* [Exercise aim] What follows is a block of records; restate each one word for word.

[Opening The data section]

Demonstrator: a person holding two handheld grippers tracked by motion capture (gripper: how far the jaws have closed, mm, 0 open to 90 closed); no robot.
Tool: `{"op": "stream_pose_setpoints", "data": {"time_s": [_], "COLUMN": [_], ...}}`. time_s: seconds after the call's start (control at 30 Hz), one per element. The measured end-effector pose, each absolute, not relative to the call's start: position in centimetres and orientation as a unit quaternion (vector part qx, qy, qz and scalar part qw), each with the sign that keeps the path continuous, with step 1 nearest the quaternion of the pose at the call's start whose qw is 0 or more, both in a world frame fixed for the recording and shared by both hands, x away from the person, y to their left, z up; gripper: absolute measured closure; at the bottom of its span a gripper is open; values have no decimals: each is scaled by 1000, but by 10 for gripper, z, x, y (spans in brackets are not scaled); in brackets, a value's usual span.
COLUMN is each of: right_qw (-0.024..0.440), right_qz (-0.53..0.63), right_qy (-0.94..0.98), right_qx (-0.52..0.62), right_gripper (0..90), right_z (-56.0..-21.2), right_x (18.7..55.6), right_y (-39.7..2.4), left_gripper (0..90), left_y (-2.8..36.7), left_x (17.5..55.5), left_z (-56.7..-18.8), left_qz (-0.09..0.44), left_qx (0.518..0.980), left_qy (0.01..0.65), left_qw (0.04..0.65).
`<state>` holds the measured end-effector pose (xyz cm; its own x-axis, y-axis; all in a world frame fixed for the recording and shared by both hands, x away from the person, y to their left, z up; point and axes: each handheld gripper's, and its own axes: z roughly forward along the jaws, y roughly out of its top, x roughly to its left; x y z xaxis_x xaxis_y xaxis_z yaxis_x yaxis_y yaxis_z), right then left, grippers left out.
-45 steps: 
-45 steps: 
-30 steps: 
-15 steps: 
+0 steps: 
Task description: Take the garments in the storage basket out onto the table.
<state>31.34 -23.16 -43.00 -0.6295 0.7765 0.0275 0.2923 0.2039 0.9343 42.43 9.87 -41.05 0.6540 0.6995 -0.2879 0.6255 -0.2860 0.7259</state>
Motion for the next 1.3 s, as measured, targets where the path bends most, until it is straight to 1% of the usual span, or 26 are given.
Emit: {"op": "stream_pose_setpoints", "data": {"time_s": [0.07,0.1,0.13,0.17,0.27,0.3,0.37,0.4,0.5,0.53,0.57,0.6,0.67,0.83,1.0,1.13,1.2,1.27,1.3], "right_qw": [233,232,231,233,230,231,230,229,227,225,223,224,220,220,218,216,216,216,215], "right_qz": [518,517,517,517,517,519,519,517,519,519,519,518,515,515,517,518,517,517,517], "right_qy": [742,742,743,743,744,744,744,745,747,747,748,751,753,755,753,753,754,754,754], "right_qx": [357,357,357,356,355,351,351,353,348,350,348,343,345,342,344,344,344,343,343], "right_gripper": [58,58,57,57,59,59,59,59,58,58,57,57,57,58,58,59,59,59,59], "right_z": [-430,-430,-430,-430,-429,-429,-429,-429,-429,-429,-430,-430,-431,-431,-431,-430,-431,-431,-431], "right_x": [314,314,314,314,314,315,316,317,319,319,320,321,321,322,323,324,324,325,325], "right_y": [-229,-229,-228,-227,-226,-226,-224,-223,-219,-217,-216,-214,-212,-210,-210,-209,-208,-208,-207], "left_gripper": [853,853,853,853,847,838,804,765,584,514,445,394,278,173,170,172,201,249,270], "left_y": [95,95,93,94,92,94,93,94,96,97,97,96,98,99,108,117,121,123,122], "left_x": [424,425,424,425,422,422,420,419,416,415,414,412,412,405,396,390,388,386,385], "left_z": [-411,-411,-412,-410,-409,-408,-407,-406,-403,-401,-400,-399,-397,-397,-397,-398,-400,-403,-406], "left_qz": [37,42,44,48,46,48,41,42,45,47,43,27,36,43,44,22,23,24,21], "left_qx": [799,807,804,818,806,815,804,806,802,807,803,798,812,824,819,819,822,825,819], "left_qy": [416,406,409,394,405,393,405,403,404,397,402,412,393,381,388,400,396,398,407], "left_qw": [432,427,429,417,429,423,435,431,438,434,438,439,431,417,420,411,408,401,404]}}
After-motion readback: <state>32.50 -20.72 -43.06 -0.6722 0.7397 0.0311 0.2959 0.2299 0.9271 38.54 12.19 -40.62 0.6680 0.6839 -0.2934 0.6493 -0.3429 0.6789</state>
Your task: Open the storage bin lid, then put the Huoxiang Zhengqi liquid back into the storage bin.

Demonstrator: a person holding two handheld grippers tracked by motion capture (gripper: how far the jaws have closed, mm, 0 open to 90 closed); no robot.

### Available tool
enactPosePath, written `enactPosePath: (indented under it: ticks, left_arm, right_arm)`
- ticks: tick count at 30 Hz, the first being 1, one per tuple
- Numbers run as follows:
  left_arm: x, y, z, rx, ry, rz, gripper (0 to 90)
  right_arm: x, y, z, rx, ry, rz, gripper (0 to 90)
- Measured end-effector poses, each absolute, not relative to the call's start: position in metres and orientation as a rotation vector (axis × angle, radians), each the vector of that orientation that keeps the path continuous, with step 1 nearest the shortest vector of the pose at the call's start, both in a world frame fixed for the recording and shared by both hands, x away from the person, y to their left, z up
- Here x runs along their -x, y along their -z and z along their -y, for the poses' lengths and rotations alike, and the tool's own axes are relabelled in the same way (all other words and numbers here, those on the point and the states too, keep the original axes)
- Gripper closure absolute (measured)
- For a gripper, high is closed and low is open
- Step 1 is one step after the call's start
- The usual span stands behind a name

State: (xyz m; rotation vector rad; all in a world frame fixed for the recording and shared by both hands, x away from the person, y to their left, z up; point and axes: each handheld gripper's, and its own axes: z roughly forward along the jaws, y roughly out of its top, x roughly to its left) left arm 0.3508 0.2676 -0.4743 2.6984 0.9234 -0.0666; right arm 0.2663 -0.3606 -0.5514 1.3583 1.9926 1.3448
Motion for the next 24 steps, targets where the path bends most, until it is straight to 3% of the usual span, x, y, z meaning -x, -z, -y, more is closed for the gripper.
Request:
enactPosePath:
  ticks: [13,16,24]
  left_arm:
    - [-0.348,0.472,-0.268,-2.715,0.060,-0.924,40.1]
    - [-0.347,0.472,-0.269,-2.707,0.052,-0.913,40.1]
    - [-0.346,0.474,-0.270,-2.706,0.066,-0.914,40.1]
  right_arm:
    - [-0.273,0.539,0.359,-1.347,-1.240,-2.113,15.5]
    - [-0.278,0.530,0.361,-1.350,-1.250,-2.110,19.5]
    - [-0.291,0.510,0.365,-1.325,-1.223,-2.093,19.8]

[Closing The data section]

* [Expected answer]
Demonstrator: a person holding two handheld grippers tracked by motion capture (gripper: how far the jaws have closed, mm, 0 open to 90 closed); no robot.
Tool: `{"op": "stream_pose_setpoints", "data": {"time_s": [_], "COLUMN": [_], ...}}`. time_s: seconds after the call's start (control at 30 Hz), one per element. The measured end-effector pose, each absolute, not relative to the call's start: position in centimetres and orientation as a unit quaternion (vector part qx, qy, qz and scalar part qw), each with the sign that keeps the path continuous, with step 1 nearest the quaternion of the pose at the call's start whose qw is 0 or more, both in a world frame fixed for the recording and shared by both hands, x away from the person, y to their left, z up; gripper: absolute measured closure; at the bottom of its span a gripper is open; values have no decimals: each is scaled by 1000, but by 10 for gripper, z, x, y (spans in brackets are not scaled); in brackets, a value's usual span.
COLUMN is each of: right_qw (-0.024..0.440), right_qz (-0.53..0.63), right_qy (-0.94..0.98), right_qx (-0.52..0.62), right_gripper (0..90), right_z (-56.0..-21.2), right_x (18.7..55.6), right_y (-39.7..2.4), left_gripper (0..90), left_y (-2.8..36.7), left_x (17.5..55.5), left_z (-56.7..-18.8), left_qz (-0.09..0.44), left_qx (0.518..0.980), left_qy (0.01..0.65), left_qw (0.04..0.65).
`<state>` holds the measured end-effector pose (xyz cm; its own x-axis, y-axis; all in a world frame fixed for the recording and shared by both hands, x away from the person, y to their left, z up; point and axes: each handheld gripper's, and its own axes: z roughly forward along the jaws, y roughly out of its top, x roughly to its left; x y z xaxis_x xaxis_y xaxis_z yaxis_x yaxis_y yaxis_z), right then left, grippers left out.
-45 steps: 
-45 steps: 
-30 steps: 
-15 steps: 
+0 steps: 
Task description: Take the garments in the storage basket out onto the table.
<state>31.34 -23.16 -43.00 -0.6295 0.7765 0.0275 0.2923 0.2039 0.9343 42.43 9.87 -41.05 0.6540 0.6995 -0.2879 0.6255 -0.2860 0.7259</state>
Motion for the next 1.3 s, as measured, targets where the path bends most, until it is straight to 1% of the usual span, or 26 are given.
Emit: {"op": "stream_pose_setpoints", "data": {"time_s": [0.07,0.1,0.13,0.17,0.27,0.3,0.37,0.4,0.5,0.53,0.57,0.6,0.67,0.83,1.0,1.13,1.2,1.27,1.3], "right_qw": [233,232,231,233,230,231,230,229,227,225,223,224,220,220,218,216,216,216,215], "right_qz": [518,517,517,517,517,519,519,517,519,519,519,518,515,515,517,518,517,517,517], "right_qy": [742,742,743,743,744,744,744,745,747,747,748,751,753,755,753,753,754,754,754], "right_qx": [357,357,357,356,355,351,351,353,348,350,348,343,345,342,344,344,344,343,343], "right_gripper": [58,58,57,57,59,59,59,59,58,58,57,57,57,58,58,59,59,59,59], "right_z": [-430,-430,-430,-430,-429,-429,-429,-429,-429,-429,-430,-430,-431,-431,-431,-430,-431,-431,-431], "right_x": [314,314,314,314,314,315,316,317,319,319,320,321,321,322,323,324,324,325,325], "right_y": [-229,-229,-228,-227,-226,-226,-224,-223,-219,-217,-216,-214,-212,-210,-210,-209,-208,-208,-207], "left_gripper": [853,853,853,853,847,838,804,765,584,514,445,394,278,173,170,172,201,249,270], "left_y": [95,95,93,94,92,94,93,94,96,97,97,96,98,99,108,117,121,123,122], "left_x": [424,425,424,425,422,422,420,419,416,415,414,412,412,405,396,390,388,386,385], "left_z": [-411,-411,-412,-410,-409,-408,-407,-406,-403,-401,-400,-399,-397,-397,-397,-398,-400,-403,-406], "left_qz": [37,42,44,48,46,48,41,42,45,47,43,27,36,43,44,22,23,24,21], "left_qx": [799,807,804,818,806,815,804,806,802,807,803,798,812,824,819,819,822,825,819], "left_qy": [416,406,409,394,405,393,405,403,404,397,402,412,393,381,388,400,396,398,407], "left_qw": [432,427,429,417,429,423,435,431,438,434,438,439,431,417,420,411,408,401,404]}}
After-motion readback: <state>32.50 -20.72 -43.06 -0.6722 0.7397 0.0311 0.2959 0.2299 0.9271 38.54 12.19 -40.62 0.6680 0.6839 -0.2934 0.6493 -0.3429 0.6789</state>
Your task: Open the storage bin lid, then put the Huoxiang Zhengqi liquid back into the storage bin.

Demonstrator: a person holding two handheld grippers tracked by motion capture (gripper: how far the jaws have closed, mm, 0 open to 90 closed); no robot.

### Available tool
enactPosePath, written `enactPosePath: (indented under it: ticks, left_arm, right_arm)`
- ticks: tick count at 30 Hz, the first being 1, one per tuple
- Numbers run as follows:
  left_arm: x, y, z, rx, ry, rz, gripper (0 to 90)
  right_arm: x, y, z, rx, ry, rz, gripper (0 to 90)
- Measured end-effector poses, each absolute, not relative to the call's start: position in metres and orientation as a rotation vector (axis × angle, radians), each the vector of that orientation that keeps the path continuous, with step 1 nearest the shortest vector of the pose at the call's start, both in a world frame fixed for the recording and shared by both hands, x away from the person, y to their left, z up
- Here x runs along their -x, y along their -z and z along their -y, for the poses' lengths and rotations alike, and the tool's own axes are relabelled in the same way (all other words and numbers here, those on the point and the states too, keep the original axes)
- Gripper closure absolute (measured)
- For a gripper, high is closed and low is open
- Step 1 is one step after the call's start
- The usual span stands behind a name

State: (xyz m; rotation vector rad; all in a world frame fixed for the recording and shared by both hands, x away from the person, y to their left, z up; point and axes: each handheld gripper's, and its own axes: z roughly forward along the jaws, y roughly out of its top, x roughly to its left) left arm 0.3508 0.2676 -0.4743 2.6984 0.9234 -0.0666; right arm 0.2663 -0.3606 -0.5514 1.3583 1.9926 1.3448
Motion for the next 24 steps, targets where the path bends most, until it is straight to 3% of the usual span, x, y, z meaning -x, -z, -y, more is closed for the gripper.
Request:
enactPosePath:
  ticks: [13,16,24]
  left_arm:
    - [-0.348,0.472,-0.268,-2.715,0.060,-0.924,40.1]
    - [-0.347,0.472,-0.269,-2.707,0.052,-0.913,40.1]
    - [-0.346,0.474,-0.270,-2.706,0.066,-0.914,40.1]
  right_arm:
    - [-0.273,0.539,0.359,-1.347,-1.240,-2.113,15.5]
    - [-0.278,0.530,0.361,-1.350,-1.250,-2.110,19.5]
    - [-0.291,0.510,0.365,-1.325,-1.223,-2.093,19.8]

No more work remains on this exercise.